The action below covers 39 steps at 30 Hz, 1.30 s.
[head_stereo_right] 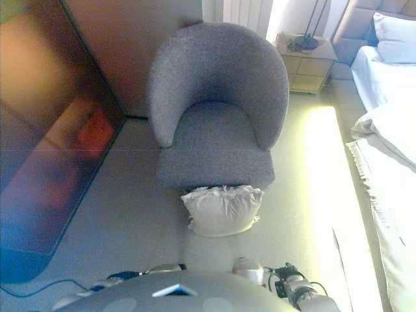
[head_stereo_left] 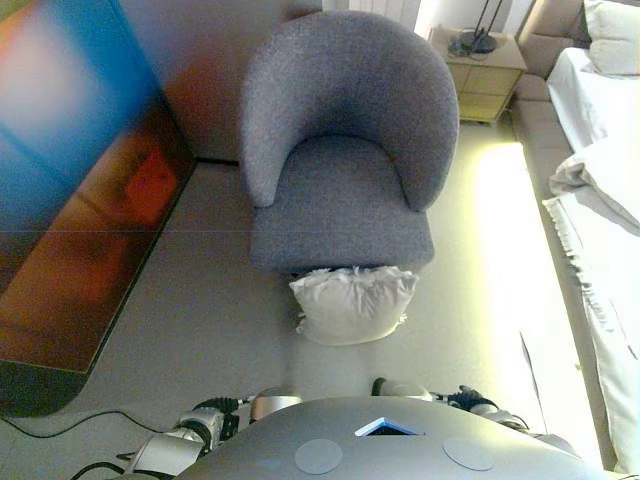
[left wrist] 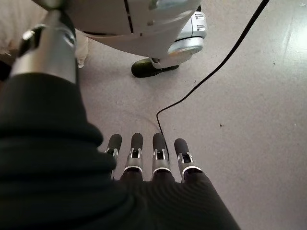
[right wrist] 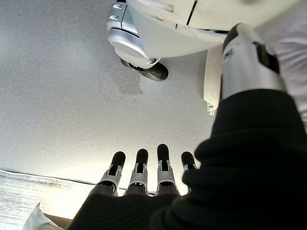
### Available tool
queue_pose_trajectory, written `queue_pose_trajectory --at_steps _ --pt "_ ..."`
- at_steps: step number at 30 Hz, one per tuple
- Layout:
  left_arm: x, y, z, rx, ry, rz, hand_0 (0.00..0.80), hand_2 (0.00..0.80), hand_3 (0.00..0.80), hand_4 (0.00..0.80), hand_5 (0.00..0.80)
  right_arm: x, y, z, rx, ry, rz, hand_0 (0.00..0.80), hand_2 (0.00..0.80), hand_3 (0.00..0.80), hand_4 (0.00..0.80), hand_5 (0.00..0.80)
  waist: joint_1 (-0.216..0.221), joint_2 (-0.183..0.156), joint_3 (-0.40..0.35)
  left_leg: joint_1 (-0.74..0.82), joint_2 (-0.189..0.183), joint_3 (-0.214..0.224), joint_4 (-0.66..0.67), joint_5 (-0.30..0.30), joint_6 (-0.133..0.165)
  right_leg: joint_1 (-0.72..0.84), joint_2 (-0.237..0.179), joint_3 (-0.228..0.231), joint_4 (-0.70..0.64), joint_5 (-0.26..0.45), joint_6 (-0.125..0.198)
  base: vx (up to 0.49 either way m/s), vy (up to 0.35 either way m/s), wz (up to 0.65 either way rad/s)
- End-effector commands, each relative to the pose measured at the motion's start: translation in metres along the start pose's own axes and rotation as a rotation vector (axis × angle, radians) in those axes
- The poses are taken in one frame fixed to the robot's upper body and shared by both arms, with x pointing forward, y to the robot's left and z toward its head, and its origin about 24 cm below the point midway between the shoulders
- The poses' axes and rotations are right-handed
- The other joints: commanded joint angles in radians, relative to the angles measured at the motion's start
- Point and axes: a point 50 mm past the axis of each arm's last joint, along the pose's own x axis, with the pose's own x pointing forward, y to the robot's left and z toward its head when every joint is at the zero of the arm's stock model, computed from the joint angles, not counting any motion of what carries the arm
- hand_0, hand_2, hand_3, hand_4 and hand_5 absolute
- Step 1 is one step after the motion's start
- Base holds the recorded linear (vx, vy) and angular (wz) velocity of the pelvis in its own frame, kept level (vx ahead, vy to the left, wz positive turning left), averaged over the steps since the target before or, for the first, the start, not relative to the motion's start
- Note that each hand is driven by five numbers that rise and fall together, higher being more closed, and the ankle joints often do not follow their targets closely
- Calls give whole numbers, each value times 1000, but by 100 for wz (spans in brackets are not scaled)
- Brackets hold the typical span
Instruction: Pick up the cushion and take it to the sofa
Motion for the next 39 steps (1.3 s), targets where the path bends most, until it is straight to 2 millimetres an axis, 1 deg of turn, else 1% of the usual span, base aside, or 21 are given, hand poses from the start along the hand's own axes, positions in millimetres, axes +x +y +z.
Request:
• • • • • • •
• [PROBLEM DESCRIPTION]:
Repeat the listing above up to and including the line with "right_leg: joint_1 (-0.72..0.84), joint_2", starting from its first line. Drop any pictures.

• [EXERCISE RESULT]:
The action below covers 39 steps at 30 Hz, 1.30 s.
[head_stereo_right] 
[head_stereo_left] 
[left wrist] 
[right wrist] 
### Available tool
queue_pose_trajectory, written `queue_pose_trajectory --at_steps _ --pt "_ ..."`
- at_steps: step number at 30 Hz, one per tuple
- Layout:
  left_arm: x, y, z, rx, ry, rz, hand_0 (0.00..0.80), hand_2 (0.00..0.80), hand_3 (0.00..0.80), hand_4 (0.00..0.80), hand_5 (0.00..0.80)
  right_arm: x, y, z, rx, ry, rz, hand_0 (0.00..0.80), hand_2 (0.00..0.80), hand_3 (0.00..0.80), hand_4 (0.00..0.80), hand_5 (0.00..0.80)
  waist: joint_1 (-0.216..0.221), joint_2 (-0.183..0.156), joint_3 (-0.40..0.35)
  left_leg: joint_1 (-0.74..0.82), joint_2 (-0.189..0.183), joint_3 (-0.214..0.224), joint_4 (-0.66..0.67), joint_5 (-0.30..0.30), joint_6 (-0.133..0.165)
  right_leg: joint_1 (-0.72..0.84), joint_2 (-0.237..0.179), joint_3 (-0.228..0.231), joint_4 (-0.70..0.64), joint_5 (-0.26..0.45), joint_6 (-0.125..0.198)

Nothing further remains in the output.